Even more embarrassing, often the original text is better written than the “update”, and I delete what I just wrote.

Facts.  I can’t tell you how many times I’ve done that – or worse – in long threads.  It’s because I don’t pay enough attention when I’m supposed to be paying attention. 🤣

So, when is this new book supposed to come out?  Did I also miss that when I was supposed to be paying attention?

Andrew K BPL Member
PostedSep 1, 2025 at 2:43 am

I’m hopeless at deadlines, and I’d like to have this done by Christmas, but whether that’s Christmas 2025 or 2026 is debatable.

Terran BPL Member
PostedSep 1, 2025 at 6:53 am

Respectfully: you’re pushing past critique and feedback, and getting into outright criticism.  I’m not sure if this is what you’re intending, but it’s reading that way.

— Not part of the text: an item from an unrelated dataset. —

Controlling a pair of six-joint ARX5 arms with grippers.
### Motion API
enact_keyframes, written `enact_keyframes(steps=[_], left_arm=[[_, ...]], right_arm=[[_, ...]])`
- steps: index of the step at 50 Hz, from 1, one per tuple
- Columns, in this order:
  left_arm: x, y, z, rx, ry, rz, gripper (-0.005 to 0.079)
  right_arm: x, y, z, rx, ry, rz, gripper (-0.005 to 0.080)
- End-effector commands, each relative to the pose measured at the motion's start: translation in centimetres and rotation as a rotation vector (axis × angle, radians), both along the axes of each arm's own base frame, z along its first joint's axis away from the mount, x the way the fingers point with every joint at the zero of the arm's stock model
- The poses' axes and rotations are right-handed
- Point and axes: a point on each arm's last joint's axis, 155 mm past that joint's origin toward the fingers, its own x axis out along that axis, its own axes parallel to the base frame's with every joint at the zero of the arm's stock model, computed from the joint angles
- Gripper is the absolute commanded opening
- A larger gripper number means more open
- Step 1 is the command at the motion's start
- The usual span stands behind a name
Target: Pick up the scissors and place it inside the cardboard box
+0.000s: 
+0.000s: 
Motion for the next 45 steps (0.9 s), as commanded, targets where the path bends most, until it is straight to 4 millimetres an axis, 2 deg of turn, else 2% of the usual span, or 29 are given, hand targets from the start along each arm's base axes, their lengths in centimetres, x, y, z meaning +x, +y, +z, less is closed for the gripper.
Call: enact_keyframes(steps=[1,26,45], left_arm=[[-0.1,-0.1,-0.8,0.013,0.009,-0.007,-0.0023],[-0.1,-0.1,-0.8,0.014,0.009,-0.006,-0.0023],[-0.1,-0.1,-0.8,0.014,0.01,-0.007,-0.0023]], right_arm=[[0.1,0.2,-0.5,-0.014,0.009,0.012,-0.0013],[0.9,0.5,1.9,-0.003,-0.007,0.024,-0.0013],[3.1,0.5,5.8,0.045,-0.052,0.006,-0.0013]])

Everybody wants to write a book. It should be of some value. I see nothing but fluff and useless information. It’s an outline with words added to make volume. He offered a sample. I gave my opinion. For that I was mocked. It’s poorly written.

Bonzo BPL Member
PostedSep 1, 2025 at 10:17 am

Everybody wants to write a book. It should be of some value. I see nothing but fluff and useless information. It’s an outline with words added to make volume. He offered a sample. I gave my opinion. For that I was mocked. It’s poorly written.

I suppose I’m a bit confused, then.  If it’s a poorly-written outline, why did you say the exact opposite in your first post?

Well written. Like most educational books, it could all be said in a simple outline and save the reader a lot of time and confusion.

Is it well-written or poorly-written? Is it an outline, or is isn’t it?  Is that outline a valid construction per your first post, or “just fluff and useless information” per your last?  You definitely gave your opinion, but it seems to have taken a 180°.

Regarding mockery: I don’t see where that happened, but if something that I personally said led to those feelings, please understand that such was not my intent.

Terran BPL Member
PostedSep 1, 2025 at 11:38 am

A lot of well written words. Not very useful. Are you happy?